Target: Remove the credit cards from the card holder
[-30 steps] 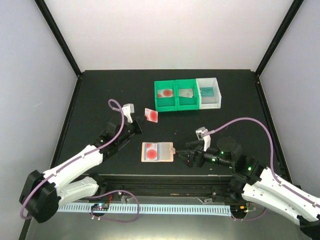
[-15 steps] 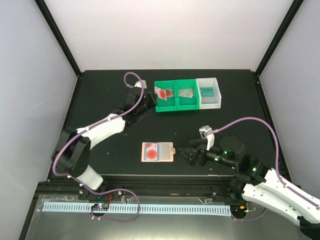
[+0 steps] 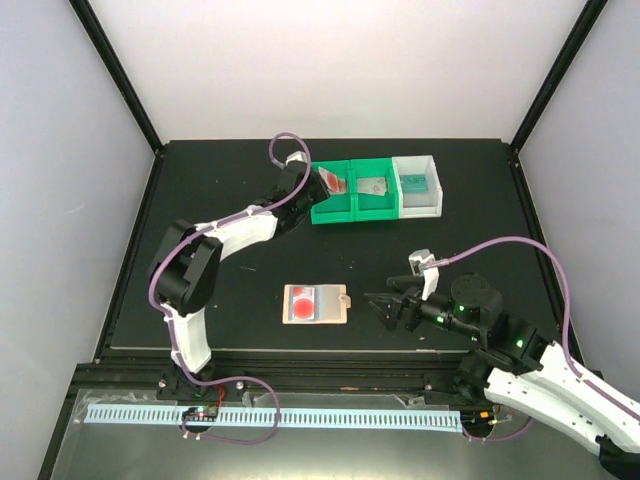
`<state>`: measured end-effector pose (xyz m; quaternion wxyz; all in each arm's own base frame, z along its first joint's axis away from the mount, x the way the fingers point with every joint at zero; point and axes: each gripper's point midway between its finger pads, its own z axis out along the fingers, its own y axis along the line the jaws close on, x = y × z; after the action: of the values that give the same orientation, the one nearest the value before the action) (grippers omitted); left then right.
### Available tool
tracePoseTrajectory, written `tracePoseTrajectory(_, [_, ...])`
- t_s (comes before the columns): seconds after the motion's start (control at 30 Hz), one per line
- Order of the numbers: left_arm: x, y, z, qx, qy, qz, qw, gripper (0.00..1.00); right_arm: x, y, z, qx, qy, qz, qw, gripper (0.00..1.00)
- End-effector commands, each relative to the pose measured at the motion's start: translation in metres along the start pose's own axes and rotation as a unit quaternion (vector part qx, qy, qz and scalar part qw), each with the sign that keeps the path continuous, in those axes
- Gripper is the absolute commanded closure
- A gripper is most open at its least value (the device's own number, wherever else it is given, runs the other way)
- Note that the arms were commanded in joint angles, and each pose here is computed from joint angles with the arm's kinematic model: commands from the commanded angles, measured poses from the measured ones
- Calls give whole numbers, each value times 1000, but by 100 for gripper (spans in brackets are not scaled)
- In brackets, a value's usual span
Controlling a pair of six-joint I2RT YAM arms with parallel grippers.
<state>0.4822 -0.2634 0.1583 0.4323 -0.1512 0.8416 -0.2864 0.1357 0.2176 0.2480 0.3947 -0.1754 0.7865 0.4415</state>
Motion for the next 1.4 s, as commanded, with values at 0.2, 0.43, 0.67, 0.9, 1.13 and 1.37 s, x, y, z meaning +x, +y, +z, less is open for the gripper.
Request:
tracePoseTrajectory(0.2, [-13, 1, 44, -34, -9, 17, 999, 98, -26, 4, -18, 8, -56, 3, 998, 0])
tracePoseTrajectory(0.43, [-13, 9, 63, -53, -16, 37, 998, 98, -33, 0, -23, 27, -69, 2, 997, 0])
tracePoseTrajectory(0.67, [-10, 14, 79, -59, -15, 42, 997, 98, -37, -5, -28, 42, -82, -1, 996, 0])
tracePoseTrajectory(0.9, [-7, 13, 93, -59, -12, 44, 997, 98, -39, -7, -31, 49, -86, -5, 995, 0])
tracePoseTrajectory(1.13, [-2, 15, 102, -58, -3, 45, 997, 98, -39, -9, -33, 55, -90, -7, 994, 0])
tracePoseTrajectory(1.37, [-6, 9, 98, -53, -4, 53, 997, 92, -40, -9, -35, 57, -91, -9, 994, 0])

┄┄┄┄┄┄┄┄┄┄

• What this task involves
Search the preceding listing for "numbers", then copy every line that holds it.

• Answer section
- Order of the numbers: left_arm: x, y, z, qx, qy, qz, qw, gripper (0.00..1.00); right_arm: x, y, z, qx, qy, qz, qw, gripper (0.00..1.00)
- Calls give whole numbers, each value times 1000, but by 100 for gripper (spans in brackets are not scaled)

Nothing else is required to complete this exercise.